### ASSIGNMENT
Output all the data exactly as it appears below.

### GIVEN DATA
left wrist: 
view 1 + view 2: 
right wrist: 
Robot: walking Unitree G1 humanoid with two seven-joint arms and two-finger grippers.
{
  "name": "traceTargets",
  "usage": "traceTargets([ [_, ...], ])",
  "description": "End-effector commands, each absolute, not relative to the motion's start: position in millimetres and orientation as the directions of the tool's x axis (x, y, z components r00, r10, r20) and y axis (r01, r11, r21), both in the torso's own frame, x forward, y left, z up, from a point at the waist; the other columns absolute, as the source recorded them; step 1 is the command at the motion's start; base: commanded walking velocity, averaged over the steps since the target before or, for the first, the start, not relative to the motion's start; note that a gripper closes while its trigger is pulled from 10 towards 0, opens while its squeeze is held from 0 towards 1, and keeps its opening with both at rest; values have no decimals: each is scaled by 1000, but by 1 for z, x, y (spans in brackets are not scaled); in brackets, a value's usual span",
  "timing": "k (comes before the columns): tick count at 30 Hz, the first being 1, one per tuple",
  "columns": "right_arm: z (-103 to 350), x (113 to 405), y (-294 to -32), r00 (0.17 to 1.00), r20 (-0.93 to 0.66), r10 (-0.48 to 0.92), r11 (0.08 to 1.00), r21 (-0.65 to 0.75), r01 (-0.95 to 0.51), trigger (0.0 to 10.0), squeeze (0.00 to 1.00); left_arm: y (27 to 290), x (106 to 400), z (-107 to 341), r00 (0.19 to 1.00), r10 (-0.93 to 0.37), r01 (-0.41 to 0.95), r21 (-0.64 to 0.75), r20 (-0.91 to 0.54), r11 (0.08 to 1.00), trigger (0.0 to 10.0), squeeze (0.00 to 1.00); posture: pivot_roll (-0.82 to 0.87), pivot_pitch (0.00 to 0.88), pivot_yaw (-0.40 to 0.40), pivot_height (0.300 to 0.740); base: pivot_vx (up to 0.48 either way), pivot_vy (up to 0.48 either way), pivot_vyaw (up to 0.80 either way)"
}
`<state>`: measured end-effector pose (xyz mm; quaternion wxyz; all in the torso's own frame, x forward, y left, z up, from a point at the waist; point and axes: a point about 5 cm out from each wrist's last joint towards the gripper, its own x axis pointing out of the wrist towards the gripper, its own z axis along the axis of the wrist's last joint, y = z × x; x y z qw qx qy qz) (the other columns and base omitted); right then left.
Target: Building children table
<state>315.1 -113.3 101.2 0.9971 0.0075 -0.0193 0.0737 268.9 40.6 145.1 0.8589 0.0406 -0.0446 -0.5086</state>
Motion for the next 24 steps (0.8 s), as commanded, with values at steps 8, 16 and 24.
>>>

### TASK OUTPUT
left wrist: 
view 1 + view 2: 
right wrist: 
Robot: walking Unitree G1 humanoid with two seven-joint arms and two-finger grippers.
{
  "name": "traceTargets",
  "usage": "traceTargets([ [_, ...], ])",
  "description": "End-effector commands, each absolute, not relative to the motion's start: position in millimetres and orientation as the directions of the tool's x axis (x, y, z components r00, r10, r20) and y axis (r01, r11, r21), both in the torso's own frame, x forward, y left, z up, from a point at the waist; the other columns absolute, as the source recorded them; step 1 is the command at the motion's start; base: commanded walking velocity, averaged over the steps since the target before or, for the first, the start, not relative to the motion's start; note that a gripper closes while its trigger is pulled from 10 towards 0, opens while its squeeze is held from 0 towards 1, and keeps its opening with both at rest; values have no decimals: each is scaled by 1000, but by 1 for z, x, y (spans in brackets are not scaled); in brackets, a value's usual span",
  "timing": "k (comes before the columns): tick count at 30 Hz, the first being 1, one per tuple",
  "columns": "right_arm: z (-103 to 350), x (113 to 405), y (-294 to -32), r00 (0.17 to 1.00), r20 (-0.93 to 0.66), r10 (-0.48 to 0.92), r11 (0.08 to 1.00), r21 (-0.65 to 0.75), r01 (-0.95 to 0.51), trigger (0.0 to 10.0), squeeze (0.00 to 1.00); left_arm: y (27 to 290), x (106 to 400), z (-107 to 341), r00 (0.19 to 1.00), r10 (-0.93 to 0.37), r01 (-0.41 to 0.95), r21 (-0.64 to 0.75), r20 (-0.91 to 0.54), r11 (0.08 to 1.00), trigger (0.0 to 10.0), squeeze (0.00 to 1.00); posture: pivot_roll (-0.82 to 0.87), pivot_pitch (0.00 to 0.88), pivot_yaw (-0.40 to 0.40), pivot_height (0.300 to 0.740); base: pivot_vx (up to 0.48 either way), pivot_vy (up to 0.48 either way), pivot_vyaw (up to 0.80 either way)"
}
`<state>`: measured end-effector pose (xyz mm; quaternion wxyz; all in the torso's own frame, x forward, y left, z up, from a point at the waist; point and axes: a point about 5 cm out from each wrist's last joint towards the gripper, its own x axis pointing out of the wrist towards the gripper, its own z axis along the axis of the wrist's last joint, y = z × x; x y z qw qx qy qz) (the other columns and base omitted); right then left.
Target: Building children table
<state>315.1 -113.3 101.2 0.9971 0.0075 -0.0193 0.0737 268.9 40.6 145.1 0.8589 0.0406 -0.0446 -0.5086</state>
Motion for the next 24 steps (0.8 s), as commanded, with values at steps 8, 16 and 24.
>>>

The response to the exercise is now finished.